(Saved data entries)
Start of Block

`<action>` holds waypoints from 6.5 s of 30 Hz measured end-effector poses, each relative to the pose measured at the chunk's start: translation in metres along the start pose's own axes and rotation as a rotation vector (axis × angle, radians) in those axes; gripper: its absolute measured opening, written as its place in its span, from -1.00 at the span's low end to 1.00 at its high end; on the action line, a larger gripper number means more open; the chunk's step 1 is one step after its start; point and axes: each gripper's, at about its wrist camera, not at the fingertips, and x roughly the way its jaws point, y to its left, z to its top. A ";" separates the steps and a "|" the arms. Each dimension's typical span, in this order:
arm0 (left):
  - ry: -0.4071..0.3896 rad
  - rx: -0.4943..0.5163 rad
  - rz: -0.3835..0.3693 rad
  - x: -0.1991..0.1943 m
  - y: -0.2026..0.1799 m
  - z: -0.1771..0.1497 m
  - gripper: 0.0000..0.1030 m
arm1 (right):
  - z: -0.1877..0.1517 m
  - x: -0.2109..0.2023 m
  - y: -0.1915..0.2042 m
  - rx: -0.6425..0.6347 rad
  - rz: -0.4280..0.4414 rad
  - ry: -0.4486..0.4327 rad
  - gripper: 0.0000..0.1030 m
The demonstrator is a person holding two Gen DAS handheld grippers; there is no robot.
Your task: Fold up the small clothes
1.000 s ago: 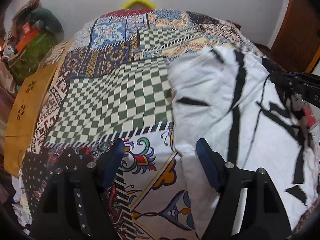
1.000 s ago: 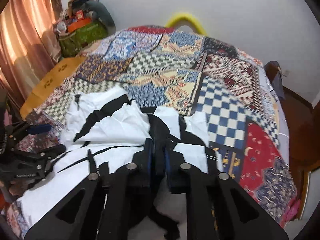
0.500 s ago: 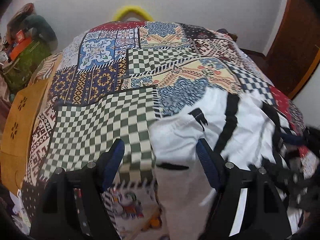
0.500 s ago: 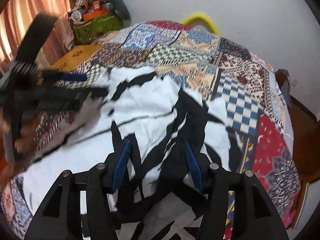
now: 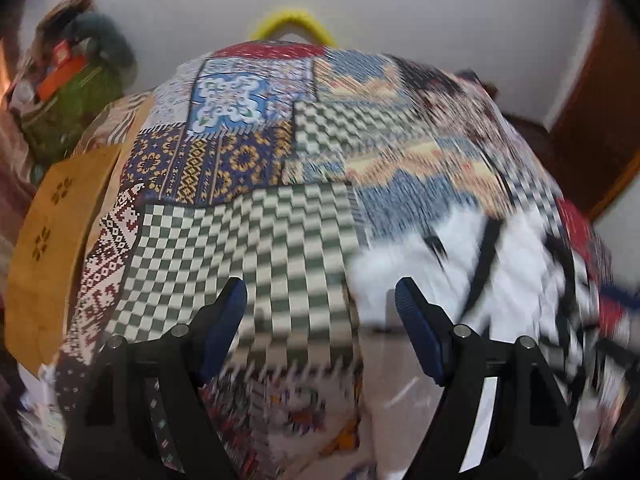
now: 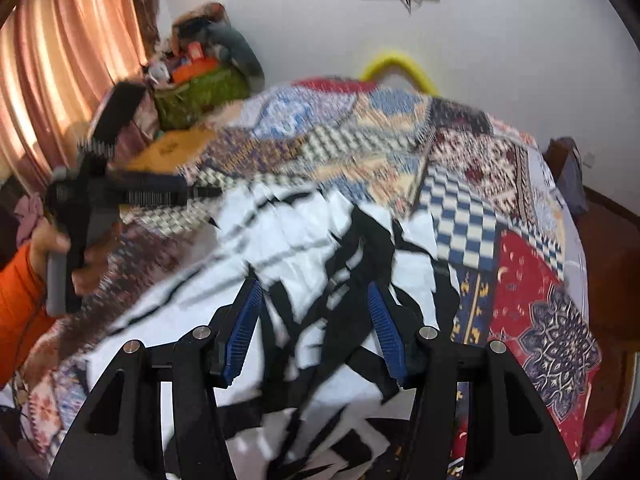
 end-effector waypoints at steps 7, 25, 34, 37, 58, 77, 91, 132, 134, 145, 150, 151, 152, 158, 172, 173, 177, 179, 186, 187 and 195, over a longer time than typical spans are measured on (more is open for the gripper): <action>0.049 0.126 -0.120 -0.029 -0.033 -0.049 0.56 | -0.005 0.012 0.022 -0.033 0.043 0.031 0.00; 0.111 0.236 -0.054 -0.053 -0.049 -0.137 0.66 | -0.074 0.010 0.037 -0.066 0.009 0.249 0.00; 0.091 0.161 -0.034 -0.082 -0.034 -0.148 0.70 | -0.071 -0.023 0.035 -0.018 -0.013 0.167 0.00; 0.064 0.126 -0.036 -0.093 -0.028 -0.139 0.70 | -0.065 -0.039 0.027 0.018 -0.025 0.114 0.00; 0.195 -0.137 -0.203 0.000 -0.008 -0.074 0.71 | -0.050 0.011 -0.055 0.321 -0.017 0.118 0.47; 0.166 -0.126 -0.382 0.012 -0.030 -0.063 -0.72 | -0.036 0.034 -0.045 0.246 0.060 0.148 -0.62; -0.065 -0.016 -0.257 -0.097 -0.022 -0.060 -0.83 | -0.001 -0.024 0.006 0.165 0.067 -0.020 -0.82; 0.117 -0.217 -0.018 -0.041 0.176 -0.148 -0.14 | 0.016 0.138 0.147 0.050 0.165 0.283 -0.58; 0.114 -0.221 -0.010 -0.048 0.180 -0.155 -0.09 | 0.012 0.133 0.148 0.042 0.160 0.290 -0.35; 0.158 -0.203 0.034 -0.076 0.175 -0.213 -0.02 | -0.022 0.100 0.161 -0.044 0.118 0.296 -0.13; 0.167 -0.202 0.033 -0.091 0.170 -0.236 0.02 | -0.032 0.077 0.166 -0.064 0.099 0.264 -0.12; 0.169 -0.211 0.029 -0.094 0.169 -0.241 0.03 | -0.033 0.074 0.166 -0.067 0.096 0.259 -0.12; 0.168 -0.223 0.026 -0.097 0.169 -0.247 0.04 | -0.035 0.069 0.167 -0.071 0.090 0.253 -0.12; 0.139 -0.231 0.059 -0.124 0.162 -0.256 0.03 | -0.036 0.045 0.167 -0.054 0.083 0.201 -0.12; -0.396 -0.158 0.072 -0.319 0.108 -0.202 0.03 | 0.005 -0.088 0.216 -0.129 0.119 -0.201 -0.12; -0.440 -0.148 0.069 -0.333 0.102 -0.203 0.03 | 0.005 -0.096 0.219 -0.132 0.123 -0.226 -0.12; -0.561 -0.117 0.097 -0.373 0.081 -0.215 0.03 | 0.001 -0.128 0.234 -0.135 0.138 -0.324 -0.12; -0.605 -0.100 0.102 -0.387 0.071 -0.223 0.03 | -0.004 -0.142 0.243 -0.141 0.134 -0.372 -0.12; -0.661 -0.131 0.130 -0.400 0.061 -0.244 0.17 | -0.021 -0.158 0.257 -0.134 0.082 -0.445 -0.10; -0.660 -0.140 0.120 -0.399 0.063 -0.246 0.26 | -0.023 -0.157 0.258 -0.132 0.071 -0.441 0.05; -0.656 -0.185 0.123 -0.396 0.074 -0.261 0.87 | -0.031 -0.150 0.260 -0.103 -0.001 -0.436 0.83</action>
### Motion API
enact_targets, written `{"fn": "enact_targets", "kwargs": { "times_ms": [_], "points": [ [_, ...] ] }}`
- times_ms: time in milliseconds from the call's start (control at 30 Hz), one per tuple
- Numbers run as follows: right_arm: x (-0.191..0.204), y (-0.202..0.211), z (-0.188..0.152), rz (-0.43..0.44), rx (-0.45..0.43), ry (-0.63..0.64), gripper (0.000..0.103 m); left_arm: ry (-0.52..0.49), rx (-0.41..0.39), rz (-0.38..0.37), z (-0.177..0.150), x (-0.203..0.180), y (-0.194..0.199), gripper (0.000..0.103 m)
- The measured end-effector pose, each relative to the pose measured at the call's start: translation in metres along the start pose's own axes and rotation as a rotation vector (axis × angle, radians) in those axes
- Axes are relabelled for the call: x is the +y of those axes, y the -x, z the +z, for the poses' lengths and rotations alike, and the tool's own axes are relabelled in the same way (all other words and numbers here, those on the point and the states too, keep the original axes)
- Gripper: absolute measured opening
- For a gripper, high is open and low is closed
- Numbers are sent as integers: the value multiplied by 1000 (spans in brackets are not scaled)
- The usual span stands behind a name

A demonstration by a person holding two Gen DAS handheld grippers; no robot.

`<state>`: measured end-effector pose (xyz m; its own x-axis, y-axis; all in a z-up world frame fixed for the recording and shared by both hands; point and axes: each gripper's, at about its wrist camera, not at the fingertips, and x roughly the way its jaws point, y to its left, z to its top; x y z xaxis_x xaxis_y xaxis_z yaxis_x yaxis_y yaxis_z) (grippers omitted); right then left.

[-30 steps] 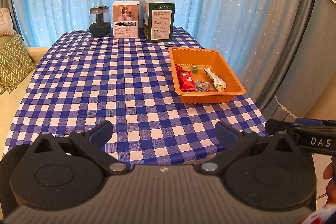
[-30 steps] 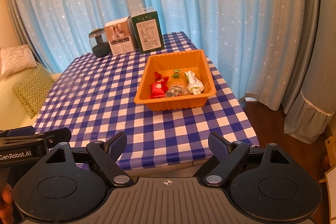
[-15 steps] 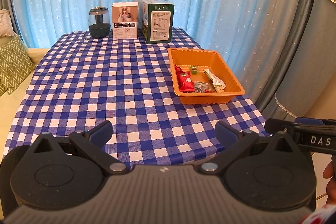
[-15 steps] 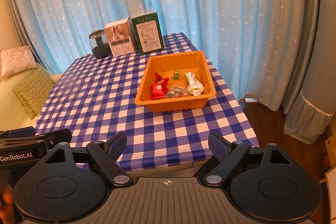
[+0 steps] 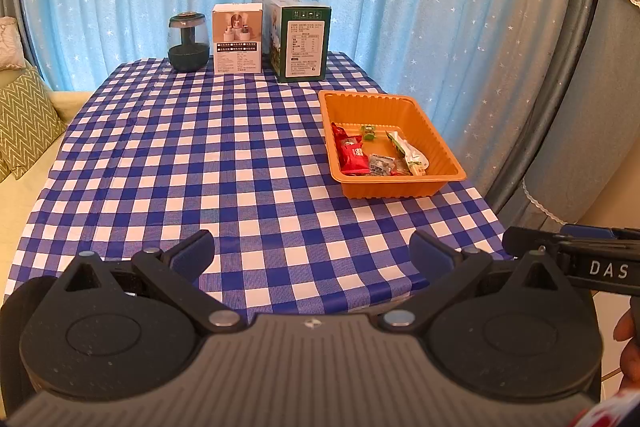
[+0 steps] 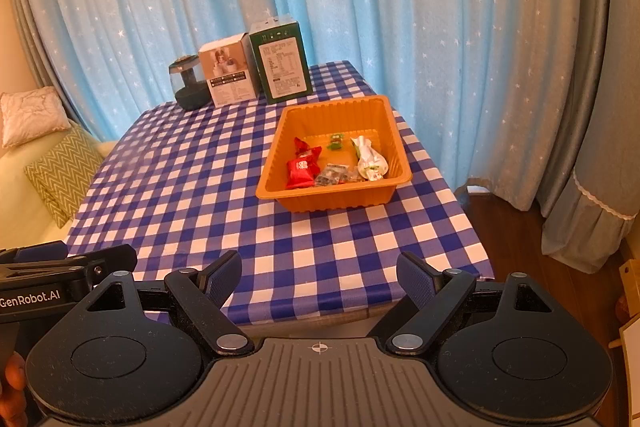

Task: Organize snacks

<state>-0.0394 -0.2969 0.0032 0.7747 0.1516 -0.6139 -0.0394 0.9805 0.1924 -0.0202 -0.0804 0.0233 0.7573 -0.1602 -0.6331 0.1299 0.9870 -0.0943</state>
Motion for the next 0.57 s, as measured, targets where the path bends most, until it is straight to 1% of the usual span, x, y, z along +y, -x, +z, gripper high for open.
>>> {"fn": "enact_targets", "kwargs": {
  "times_ms": [567],
  "points": [
    [0,0,-3,-2,-1,-3,84,-2,2,-5,-1,-1,-1,103]
  ]
}}
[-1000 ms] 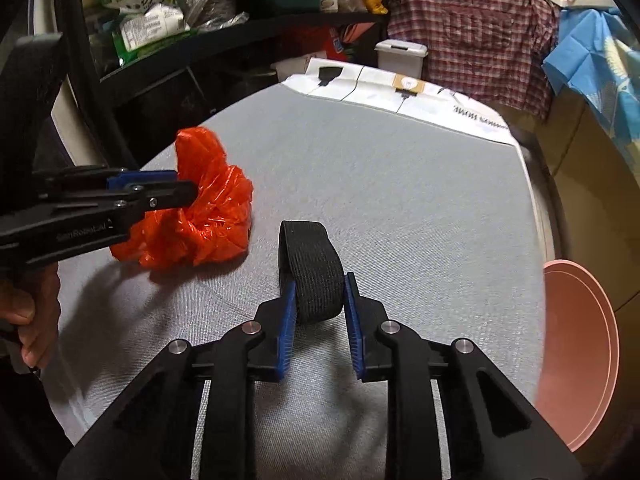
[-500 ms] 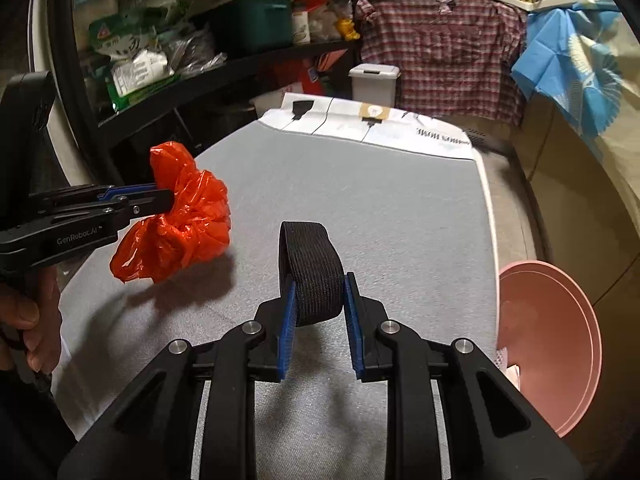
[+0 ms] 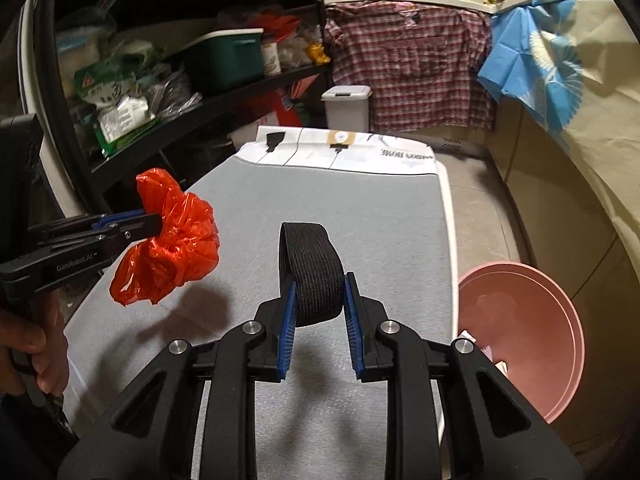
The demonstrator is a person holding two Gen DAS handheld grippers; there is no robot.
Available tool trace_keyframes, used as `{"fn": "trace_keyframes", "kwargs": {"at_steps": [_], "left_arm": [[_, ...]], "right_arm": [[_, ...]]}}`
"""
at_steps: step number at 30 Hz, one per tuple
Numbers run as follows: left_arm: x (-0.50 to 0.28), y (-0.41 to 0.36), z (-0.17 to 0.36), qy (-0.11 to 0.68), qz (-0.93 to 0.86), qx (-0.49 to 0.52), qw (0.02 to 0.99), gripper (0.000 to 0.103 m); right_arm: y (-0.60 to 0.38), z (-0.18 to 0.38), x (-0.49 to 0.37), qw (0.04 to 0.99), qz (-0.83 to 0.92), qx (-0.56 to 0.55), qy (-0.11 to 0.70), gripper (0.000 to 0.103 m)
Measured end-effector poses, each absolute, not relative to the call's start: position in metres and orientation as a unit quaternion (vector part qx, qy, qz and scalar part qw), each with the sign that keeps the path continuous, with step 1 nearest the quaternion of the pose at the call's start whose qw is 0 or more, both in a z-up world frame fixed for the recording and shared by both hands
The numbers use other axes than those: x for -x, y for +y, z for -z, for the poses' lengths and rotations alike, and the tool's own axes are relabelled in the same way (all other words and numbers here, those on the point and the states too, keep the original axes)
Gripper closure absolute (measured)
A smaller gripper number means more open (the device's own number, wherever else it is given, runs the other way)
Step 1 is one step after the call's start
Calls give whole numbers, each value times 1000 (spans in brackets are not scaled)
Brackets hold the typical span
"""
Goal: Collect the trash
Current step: 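Carry the red bag and black band over the pink bucket with both tools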
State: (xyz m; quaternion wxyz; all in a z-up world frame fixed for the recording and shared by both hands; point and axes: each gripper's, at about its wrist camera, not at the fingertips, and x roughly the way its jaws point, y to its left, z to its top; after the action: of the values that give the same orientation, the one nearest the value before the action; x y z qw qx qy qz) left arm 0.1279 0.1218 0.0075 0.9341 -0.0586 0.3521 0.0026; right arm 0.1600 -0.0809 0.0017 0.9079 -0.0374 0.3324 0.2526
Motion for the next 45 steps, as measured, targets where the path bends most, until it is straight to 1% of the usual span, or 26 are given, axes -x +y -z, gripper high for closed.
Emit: {"fn": "trace_keyframes", "kwargs": {"at_steps": [15, 33, 45], "left_arm": [[-150, 72, -22, 343, 37, 54, 937, 83], [-188, -37, -30, 336, 128, 43, 932, 83], [-212, -92, -22, 341, 167, 33, 924, 83]], "right_arm": [[-145, -23, -173, 931, -188, -11, 313, 80], [-265, -34, -199, 944, -58, -96, 309, 80], [-278, -23, -211, 940, -29, -92, 326, 80]]}}
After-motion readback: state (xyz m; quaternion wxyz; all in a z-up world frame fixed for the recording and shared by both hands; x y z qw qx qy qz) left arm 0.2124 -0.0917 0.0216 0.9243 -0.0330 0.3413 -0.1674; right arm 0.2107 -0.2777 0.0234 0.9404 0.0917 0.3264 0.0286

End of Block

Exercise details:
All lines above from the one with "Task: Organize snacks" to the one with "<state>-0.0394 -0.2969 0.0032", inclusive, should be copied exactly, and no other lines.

Solution:
Task: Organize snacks

<state>-0.0394 -0.2969 0.0032 0.7747 0.1516 -0.6139 -0.0394 0.9805 0.1924 -0.0202 -0.0804 0.0233 0.7573 -0.1602 -0.6331 0.1299 0.9870 -0.0943</state>

Nothing remains to add to the answer.